Assignment: If a line in the data contains "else", copy it out.

Recorded data:
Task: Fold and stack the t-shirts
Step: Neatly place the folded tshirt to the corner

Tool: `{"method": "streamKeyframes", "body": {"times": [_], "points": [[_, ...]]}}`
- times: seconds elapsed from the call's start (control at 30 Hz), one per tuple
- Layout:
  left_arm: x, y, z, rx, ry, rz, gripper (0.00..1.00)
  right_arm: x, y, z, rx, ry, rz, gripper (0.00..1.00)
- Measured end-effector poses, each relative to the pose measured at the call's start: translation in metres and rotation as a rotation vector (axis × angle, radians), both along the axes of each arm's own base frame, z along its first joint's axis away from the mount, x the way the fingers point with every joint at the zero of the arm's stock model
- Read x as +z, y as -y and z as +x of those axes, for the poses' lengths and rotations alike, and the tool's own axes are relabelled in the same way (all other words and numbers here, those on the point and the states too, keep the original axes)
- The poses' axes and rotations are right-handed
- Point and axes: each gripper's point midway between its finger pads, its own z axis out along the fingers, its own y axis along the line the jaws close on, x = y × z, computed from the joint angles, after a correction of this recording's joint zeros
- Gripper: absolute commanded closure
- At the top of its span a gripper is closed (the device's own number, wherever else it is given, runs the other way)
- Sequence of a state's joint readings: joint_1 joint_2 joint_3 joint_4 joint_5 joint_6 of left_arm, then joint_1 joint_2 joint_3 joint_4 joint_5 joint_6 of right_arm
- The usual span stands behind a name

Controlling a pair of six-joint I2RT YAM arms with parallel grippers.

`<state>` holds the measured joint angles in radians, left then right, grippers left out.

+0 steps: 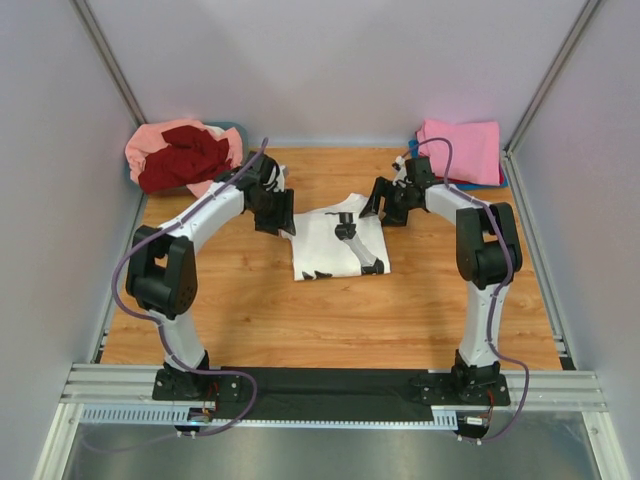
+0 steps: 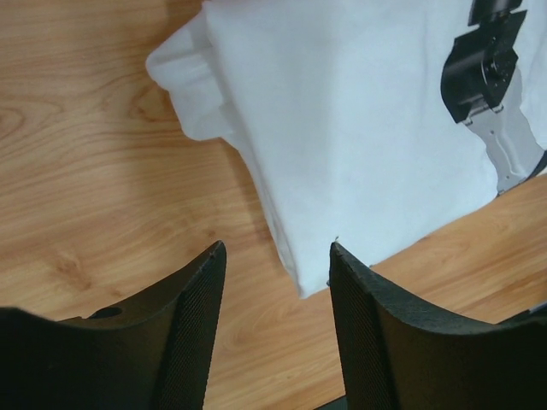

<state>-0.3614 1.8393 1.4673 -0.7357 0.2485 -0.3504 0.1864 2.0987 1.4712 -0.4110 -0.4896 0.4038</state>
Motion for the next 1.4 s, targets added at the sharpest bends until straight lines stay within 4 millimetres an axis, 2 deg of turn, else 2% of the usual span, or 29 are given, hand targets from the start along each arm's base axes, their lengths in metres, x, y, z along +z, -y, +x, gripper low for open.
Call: {"method": "streamKeyframes", "body": {"times": [0.2, 0.23, 0.3, 0.33, 0.4, 0.43, 0.63, 0.73, 0.83, 0.9, 1.1, 1.27, 1.4], "points": [[0.037, -0.005, -0.02, -0.027, 0.087, -0.01, 0.41, -0.002, -0.029, 0.013, 0.041, 0.034, 0.119, 0.46], [0.045, -0.007, -0.025, -0.028, 0.105, -0.01, 0.41, -0.003, -0.034, 0.012, 0.046, 0.035, 0.135, 0.55], [0.059, -0.014, -0.033, -0.03, 0.138, -0.006, 0.41, -0.008, -0.042, 0.008, 0.053, 0.029, 0.161, 0.64], [0.065, -0.018, -0.039, -0.032, 0.156, -0.001, 0.41, -0.01, -0.045, 0.004, 0.057, 0.018, 0.179, 0.74], [0.073, -0.024, -0.051, -0.033, 0.175, 0.004, 0.41, -0.014, -0.049, -0.002, 0.058, 0.002, 0.205, 0.86], [0.076, -0.028, -0.059, -0.035, 0.18, 0.005, 0.41, -0.016, -0.052, -0.006, 0.061, -0.009, 0.224, 1.0], [0.071, -0.049, -0.106, -0.036, 0.166, 0.024, 0.41, -0.014, -0.057, -0.011, 0.067, -0.033, 0.294, 1.0], [0.072, -0.058, -0.124, -0.026, 0.184, 0.03, 0.41, -0.012, -0.053, -0.008, 0.06, -0.034, 0.299, 1.0], [0.08, -0.068, -0.14, -0.016, 0.224, 0.027, 0.41, 0.0, -0.044, 0.002, 0.055, -0.035, 0.264, 1.0], [0.087, -0.073, -0.148, -0.008, 0.258, 0.024, 0.4, 0.015, -0.035, 0.017, 0.049, 0.002, 0.234, 1.0], [0.104, -0.088, -0.169, 0.019, 0.347, 0.026, 0.38, 0.084, 0.009, 0.066, 0.002, 0.168, 0.156, 1.0], [0.117, -0.095, -0.176, 0.038, 0.423, 0.013, 0.38, 0.132, 0.044, 0.095, -0.05, 0.265, 0.107, 1.0], [0.117, -0.099, -0.177, 0.055, 0.468, 0.01, 0.35, 0.164, 0.065, 0.115, -0.079, 0.337, 0.074, 1.0]]}}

Response:
- At the top of its span a gripper is closed (the device's own number, wherever else it is given, runs the other way)
Motion for the next 1.4 s, targets added at the sharpest bends until straight lines stay within 4 millimetres an axis, 2 deg of turn, else 2% of the usual span, or 29 are given, hand targets from the start along each arm's base axes, their lengths in metres, x, y, z along +z, -y, +x, gripper low for open.

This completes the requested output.